Apart form plant life, wood mice can also make a meal out of various insects, such as worms, centipedes and crickets, and can even eat snails. Harvest mice live in the fields, meadows, marshes, and other places where there are tall plants, such as reeds and grasses, to climb. These plants are where the mice find their favorite foods—seeds, buds, and berries. Good seeds to include are panicum, red, white, black millets, hemp, sunflower and safflower. Some mice will eat a range of substances. Actually, they like to eat fruits, seeds and grains. Harvest mice build a spherical nest of tightly woven grass, high-up in the tall grasses, in which the female will give birth to around six young. Beside seeds, their diet must be completed with small insects such as buffalo worms and small crickets and some insect food for birds. Their diet in the wild is mainly grains and seeds, but they will also eat fruits, berries, flowers, blossoms, hips and haws as well as the odd bug or grub. Harvest mice eat mostly seeds, corn and insects. Niger seeds, flaked peas and maize can also be included in your harvest mouse diet.
And wherever they can find them, they’ll even eat insects. They are omnivorous, which means they eat both plants and meat, and the common house mice will eat just about anything it can find.
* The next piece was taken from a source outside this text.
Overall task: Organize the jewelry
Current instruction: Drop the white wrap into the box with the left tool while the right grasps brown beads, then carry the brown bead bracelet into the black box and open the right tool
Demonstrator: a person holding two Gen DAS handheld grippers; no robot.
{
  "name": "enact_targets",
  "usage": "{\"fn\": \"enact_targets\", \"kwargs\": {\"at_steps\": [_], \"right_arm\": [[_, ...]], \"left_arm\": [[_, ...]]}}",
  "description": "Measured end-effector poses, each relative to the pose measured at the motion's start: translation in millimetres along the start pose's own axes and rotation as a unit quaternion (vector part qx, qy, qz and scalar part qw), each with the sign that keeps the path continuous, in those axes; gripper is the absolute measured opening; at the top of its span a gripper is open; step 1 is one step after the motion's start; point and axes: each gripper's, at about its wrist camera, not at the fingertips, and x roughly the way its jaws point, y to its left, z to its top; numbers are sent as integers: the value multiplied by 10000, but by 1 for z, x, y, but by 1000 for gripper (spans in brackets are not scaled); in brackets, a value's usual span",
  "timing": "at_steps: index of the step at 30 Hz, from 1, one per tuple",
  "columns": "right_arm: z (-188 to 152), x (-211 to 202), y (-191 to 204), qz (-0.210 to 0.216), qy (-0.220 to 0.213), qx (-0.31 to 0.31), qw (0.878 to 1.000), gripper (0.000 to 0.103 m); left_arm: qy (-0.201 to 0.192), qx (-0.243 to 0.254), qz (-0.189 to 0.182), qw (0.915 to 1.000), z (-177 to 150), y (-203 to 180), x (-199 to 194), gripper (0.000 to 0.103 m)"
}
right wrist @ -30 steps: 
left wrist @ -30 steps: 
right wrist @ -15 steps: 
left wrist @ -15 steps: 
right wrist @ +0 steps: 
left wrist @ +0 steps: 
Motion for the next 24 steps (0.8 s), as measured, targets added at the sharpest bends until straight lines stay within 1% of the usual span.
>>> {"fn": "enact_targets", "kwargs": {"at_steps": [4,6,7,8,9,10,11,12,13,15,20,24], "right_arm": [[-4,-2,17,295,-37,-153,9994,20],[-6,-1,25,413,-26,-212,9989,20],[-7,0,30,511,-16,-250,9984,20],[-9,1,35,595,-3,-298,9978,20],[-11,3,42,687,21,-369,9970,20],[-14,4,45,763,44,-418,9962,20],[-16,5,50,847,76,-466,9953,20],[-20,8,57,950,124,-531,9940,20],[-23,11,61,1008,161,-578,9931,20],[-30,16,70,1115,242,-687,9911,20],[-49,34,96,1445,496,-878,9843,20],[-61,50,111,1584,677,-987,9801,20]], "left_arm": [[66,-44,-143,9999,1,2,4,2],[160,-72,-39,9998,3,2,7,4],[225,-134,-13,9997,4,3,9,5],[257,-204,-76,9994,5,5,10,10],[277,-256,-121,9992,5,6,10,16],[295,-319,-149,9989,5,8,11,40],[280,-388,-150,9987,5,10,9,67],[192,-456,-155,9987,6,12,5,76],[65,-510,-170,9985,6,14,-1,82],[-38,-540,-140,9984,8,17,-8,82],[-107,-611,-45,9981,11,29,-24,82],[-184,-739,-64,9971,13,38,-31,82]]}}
Sprays of millet are both good food and climbing material. They are from the genus Reithrodontomys and there are around 20 different species of them across the continent. They even enjoyed seeking out the lichen on some oak leaves I put in? The winter diet of this rodent generally consists of various grasses. The tiny harvest mouse lives in long tussocky grassland, reedbeds, hedgerows, farmland and around woodland edges.
Diet and Nutrition The Salt marsh harvest mice are primary herbivores, they generally feed upon pickle weed and other salt marsh plants, supplementing this diet with occasional seeds and insects. Harvest mice still have a wild touch to them and favour natural foods and plants, berries and insects over man-made foods and treats. It is mainly vegetarian, eating seeds and fruits, but will also eat invertebrates. Common species such as the wood mice can find nutrition in vegetation such as seeds and fruits, as well as flower buds, mushrooms and other edible fungi. But they’ll also look for food on the ground. *European Harvest Mice are genetically very different to US Harvest Mice which are from a completely different rodent family. Small seeds and corn are very suitable for them to eat, like weed seed, tropical seed and wild bird seed. What do harvest mice eat?